Так или иначе, дело близится к вечеру, и я шагаю по улицам с такой эрекцией, что пуговицы на ширинке того гляди отлетят. Толпа делается все гуще. Теперь в руке у каждого газета. Небо задыхается от иллюминированных товаров, причем каждый – непременно доставляющий удовольствие, полезный для здоровья, долговечный, изысканный, бесшумный, водонепроницаемый, непортящийся, nec plus ultra[196], без которого жизнь будет невыносимой, будто и так не ясно, что жизнь давно невыносима, потому что нет никакой жизни. Уже почти наступил час, когда Хеншке покидает ателье, чтобы отправиться в карточный клуб в центре города. Подходящая несложная работенка на стороне, где он занят до двух часов ночи. Ничего особенного делать не надо – просто принять у джентльменов шляпу и пальто, разнести напитки на маленьком подносе, вычистить пепельницы и пополнять спичечницы спичками. В самом деле, работа очень приятная, все так считают. Ближе к полуночи приготовить джентльменам легкую закуску, если они того пожелают. Конечно, еще и плевательницы на нем, и унитазы. Все, однако, такие джентльмены, что это пустяки. И к тому же всегда перепадает немного сырку и крекеров, глоток портвейнчику. Время от времени сэндвич с холодной телятиной на завтра. Настоящие джентльмены! Никто не сможет этого отрицать. Курят наилучшие сигары. Даже окурки покурить приятно. Нет, правда, очень приятная работа!
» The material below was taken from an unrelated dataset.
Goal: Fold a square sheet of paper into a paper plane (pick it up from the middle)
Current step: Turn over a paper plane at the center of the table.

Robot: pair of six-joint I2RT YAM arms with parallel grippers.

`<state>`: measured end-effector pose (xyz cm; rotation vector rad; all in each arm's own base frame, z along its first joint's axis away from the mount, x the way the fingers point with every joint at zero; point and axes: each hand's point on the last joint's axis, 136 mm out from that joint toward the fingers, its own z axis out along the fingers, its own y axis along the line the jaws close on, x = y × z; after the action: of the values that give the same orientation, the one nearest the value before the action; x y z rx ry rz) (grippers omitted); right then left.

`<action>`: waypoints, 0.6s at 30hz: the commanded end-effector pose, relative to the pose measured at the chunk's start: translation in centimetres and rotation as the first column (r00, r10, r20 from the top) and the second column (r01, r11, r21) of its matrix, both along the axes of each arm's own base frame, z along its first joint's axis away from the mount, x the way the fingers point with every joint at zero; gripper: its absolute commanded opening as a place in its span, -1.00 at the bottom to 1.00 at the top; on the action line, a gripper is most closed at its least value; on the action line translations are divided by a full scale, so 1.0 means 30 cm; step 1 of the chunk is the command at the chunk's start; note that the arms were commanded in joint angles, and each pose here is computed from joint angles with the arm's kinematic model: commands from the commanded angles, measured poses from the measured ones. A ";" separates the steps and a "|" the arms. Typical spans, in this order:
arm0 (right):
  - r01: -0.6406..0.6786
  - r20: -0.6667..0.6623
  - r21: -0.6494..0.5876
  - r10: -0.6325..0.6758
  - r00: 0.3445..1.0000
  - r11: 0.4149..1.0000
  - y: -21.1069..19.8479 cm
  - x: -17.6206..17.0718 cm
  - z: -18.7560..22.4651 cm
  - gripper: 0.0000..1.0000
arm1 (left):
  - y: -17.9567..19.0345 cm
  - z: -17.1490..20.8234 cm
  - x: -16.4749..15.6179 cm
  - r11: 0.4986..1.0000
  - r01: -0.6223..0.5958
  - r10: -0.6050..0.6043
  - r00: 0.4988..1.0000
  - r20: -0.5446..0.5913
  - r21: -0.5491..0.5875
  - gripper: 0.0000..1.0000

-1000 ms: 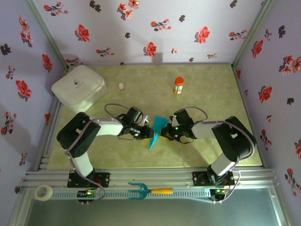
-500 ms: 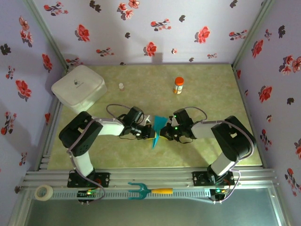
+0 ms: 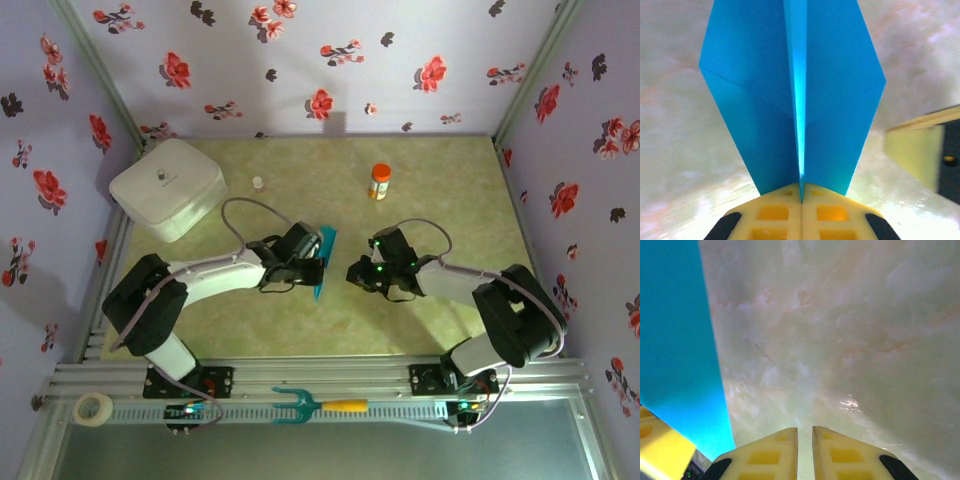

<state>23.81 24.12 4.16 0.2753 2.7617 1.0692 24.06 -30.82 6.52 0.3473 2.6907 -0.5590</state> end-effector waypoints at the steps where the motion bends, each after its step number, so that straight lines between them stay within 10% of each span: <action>1: 0.026 0.035 -0.034 -0.025 0.999 0.999 -0.020 0.023 0.018 -0.67 | 0.141 -0.033 0.009 0.968 -0.065 0.053 0.997 0.054 0.244 -0.86; 18: 0.029 0.027 -0.015 -0.029 0.999 0.999 -0.009 0.027 0.019 -0.66 | 0.102 -0.103 -0.007 0.974 -0.080 0.079 0.997 0.009 0.214 -0.84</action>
<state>24.03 23.84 4.23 0.2856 2.7519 1.0443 24.02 -27.72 4.14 0.3136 2.7445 -0.2525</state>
Приближается обеденное время. Большинство портных закрывают свои заведения. Немногие, у которых нет других клиентов, кроме как хрупкие старикашки, ждут заказчиков на примерку. Они расхаживают взад и вперед, заложив руки за спину. Все ушли, кроме босса, хозяина ателье, и, может, еще закройщика или того, кто занимается всякой мелкой починкой. Хозяин ломает голову, шить ли ему и дальше в кредит, и придет ли чек к тому времени, когда нужно будет платить за аренду. Закройщик бубнит себе под нос: «Ну конечно, мистер Такой-то, ну, разумеется… да, пожалуй, тут надо поднять самую малость… да, вы совершенно правы… да, левый бок немного приспущен… да, через несколько дней все будет готово… да, мистер Такой-то… да, да, да, да, да…» Законченная и незаконченная одежда висит на плечиках; рулоны материи аккуратно сложены на столах; только в комнате ремонта одежды горит свет. Неожиданно звонит телефон. Это мистер Такой-то сообщает, что не может прийти сегодня вечером, но ему нужно, чтобы его смокинг отослали прямо сейчас, тот, с новыми пуговицами, которые он выбрал на прошлой неделе, и он очень надеется, что на сей раз смокинг будет хорошо сидеть на нем. Закройщик надевает шляпу и пальто и быстро сбегает по лестнице вниз, торопясь на собрание сионистов в Бронксе. Хозяин остается, чтобы запереть двери и выключить свет, если где-то забыли это сделать. Мальчик, которого он посылает отнести смокинг, – это он сам, что не имеет особого значения, потому что он пойдет черным ходом и никто ничего не поймет. Никто так не похож на миллионера, как хозяин ателье, доставляющий смокинг мистеру Такому-то. Щеголеватый и элегантный, башмаки сияют, шляпа вычищена, перчатки постираны, усы нафабрены. Озабоченный вид у них появляется только тогда, когда они садятся за ужин. Ни аппетита. Ни заказов сегодня. Ни чеков. Они настолько падают духом, что засыпают в десять часов, а когда приходит время идти в постель, больше не могут заснуть.